Die "Reste" - häufig durchaus noch 30 Cartellbrüder gemischt mit anderen Besuchern - suchten in den ersten Jahren die sehr beliebte Gaststätte in Wittges/Rhön auf, heute ist es der Gasthof "Flügel" in Allmus oder der weitläufige Garten des Cbr. Dr. Herr, der rechtzeitig die nötigen Vorkehrungen getroffen hat. Dann wird bis in die Abendstunden gefeiert, bis ob so viel der "Burschenherrlichkeit" die "dionysische Erschlaffung" eintritt, wie Cbr Dr Winter zu sagen pflegt.

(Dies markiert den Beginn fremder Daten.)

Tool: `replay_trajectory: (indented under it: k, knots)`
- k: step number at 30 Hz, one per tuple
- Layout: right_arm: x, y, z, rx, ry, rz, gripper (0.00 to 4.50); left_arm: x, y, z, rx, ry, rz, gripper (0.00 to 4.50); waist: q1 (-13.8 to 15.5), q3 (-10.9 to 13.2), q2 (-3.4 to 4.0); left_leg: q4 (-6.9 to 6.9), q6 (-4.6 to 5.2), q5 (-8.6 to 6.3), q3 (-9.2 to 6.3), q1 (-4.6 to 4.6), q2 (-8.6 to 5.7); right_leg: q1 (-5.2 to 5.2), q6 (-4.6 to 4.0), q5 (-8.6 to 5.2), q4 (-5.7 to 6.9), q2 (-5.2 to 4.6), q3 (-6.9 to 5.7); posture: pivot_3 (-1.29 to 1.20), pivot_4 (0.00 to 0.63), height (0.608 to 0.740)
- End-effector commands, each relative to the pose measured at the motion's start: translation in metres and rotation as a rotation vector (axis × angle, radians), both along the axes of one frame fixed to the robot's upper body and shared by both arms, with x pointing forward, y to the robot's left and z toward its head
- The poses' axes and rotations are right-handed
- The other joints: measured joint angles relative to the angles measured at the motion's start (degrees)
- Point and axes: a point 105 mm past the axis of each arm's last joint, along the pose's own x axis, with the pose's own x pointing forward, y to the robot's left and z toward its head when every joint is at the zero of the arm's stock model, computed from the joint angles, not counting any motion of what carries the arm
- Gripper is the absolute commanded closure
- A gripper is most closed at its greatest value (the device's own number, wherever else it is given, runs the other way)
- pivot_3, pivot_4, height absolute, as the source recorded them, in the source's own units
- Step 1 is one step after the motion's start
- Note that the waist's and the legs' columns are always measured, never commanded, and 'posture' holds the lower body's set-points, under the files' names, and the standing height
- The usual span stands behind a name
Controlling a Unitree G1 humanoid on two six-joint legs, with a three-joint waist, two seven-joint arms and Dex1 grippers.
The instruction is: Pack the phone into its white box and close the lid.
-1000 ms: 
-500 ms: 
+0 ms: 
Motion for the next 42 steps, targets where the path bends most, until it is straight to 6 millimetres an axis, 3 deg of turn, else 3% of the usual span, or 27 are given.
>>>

Ähnlich geht es am Himmelfahrtstag zu, wenn der Weg nach Alsfeld und anschließend zur Amöneburg führt. Ebenfalls eine "tagesfüllende Veranstaltung". Morgens wird der interkorporative Marktfrühschoppen am historischen Marktplatz in Alsfeld besucht, der durch den dortigen Altherrenbund des Waffenrings organisiert wird und viele Verbindungen aus Gießen und Marburg zu seinen Gästen zählt. Danach brechen die teilnehmenden Buchonen zur traditionellen "Amöneburgkneipe" der Marburger Palaten auf, bei der es auf dem gepflasterten Platz vor einer Gaststätte nicht zuletzt durch gelungene Beiträge der Kneipanten immer sehr zünftig zugeht.

Vor einigen Jahren trug sich dabei folgende Begebenheit zu. Da es nicht ratsam ist, sich zu solchen Anlässen an das Steuer eines Wagens zu setzen wurde ein Kleinbus angeheuert und mit dessen Fahrer der Treffpunkt für die Rückfahrt auf einem Parkplatz bei dem Corpshaus der Teutonia ausgemacht. Wegen schlechten Wetters fand damals die Veranstaltung auf dem Palatenhaus in Marburg statt. Als die Buchonen sich auf den Heimweg machten, war der Bus nicht zu finden. Kurzerhand bestieg man ein Taxi. Trotz einer etwas turbulenten Taxifahrt mit einem türkischen Chauffeur erreichte man wohlbehalten Fulda. Als die wackere Buchonenschar schon friedlich schlummerte, kam gegen Mitternacht der besorgte Anruf des Busfahrers aus Marburg bei der Ehefrau eines Teilnehmers an, wo denn "die Herren abgeblieben seien" Man hatte sich verfehlt. Außer dem Busfahrer haben alle im nachhinein herzlich gelacht Die dies miterlebt haben, sind die Cartellbrüder: Dr. Winter, Dr. Rehberg, Schubert, Güntzel und Dr. Herr.